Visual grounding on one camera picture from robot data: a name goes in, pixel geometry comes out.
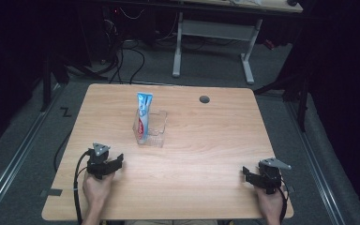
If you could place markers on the grey tape strip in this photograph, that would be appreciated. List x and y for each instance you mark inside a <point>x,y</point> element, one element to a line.
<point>53,192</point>

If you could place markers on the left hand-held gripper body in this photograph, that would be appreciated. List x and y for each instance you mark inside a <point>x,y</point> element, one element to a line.
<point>98,162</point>

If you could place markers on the blue white toothpaste tube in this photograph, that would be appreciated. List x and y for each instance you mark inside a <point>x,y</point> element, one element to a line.
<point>143,115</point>

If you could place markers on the white metal frame desk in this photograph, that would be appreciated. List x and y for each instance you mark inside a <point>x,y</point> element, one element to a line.
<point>215,30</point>

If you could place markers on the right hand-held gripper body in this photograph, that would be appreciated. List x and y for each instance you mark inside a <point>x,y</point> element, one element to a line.
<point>270,175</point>

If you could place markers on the person's right hand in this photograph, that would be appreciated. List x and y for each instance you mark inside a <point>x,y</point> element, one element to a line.
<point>270,203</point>

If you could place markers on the metal floor rail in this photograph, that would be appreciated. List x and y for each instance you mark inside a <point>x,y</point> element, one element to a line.
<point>15,159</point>
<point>317,165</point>

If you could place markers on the black metal stand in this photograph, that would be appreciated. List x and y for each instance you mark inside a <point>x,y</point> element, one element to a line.
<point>302,103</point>
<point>46,81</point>

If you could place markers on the clear plastic container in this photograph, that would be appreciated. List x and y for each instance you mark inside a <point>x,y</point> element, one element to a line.
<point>157,131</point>

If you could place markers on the person's left hand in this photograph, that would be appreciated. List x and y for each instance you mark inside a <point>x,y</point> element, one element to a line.
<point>97,190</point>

· · · · ·

# AIM OF THE TASK:
Which lines in the records above contain the word "held"? Copy each one.

# TASK RESULT:
If you could place markers on the left hand-held gripper body in this photograph, that would be appreciated. List x and y for each instance you mark inside a <point>x,y</point> element, one element to a line.
If you could place markers on the right hand-held gripper body in this photograph, that would be appreciated. List x and y for each instance you mark inside a <point>x,y</point> element, one element to a line.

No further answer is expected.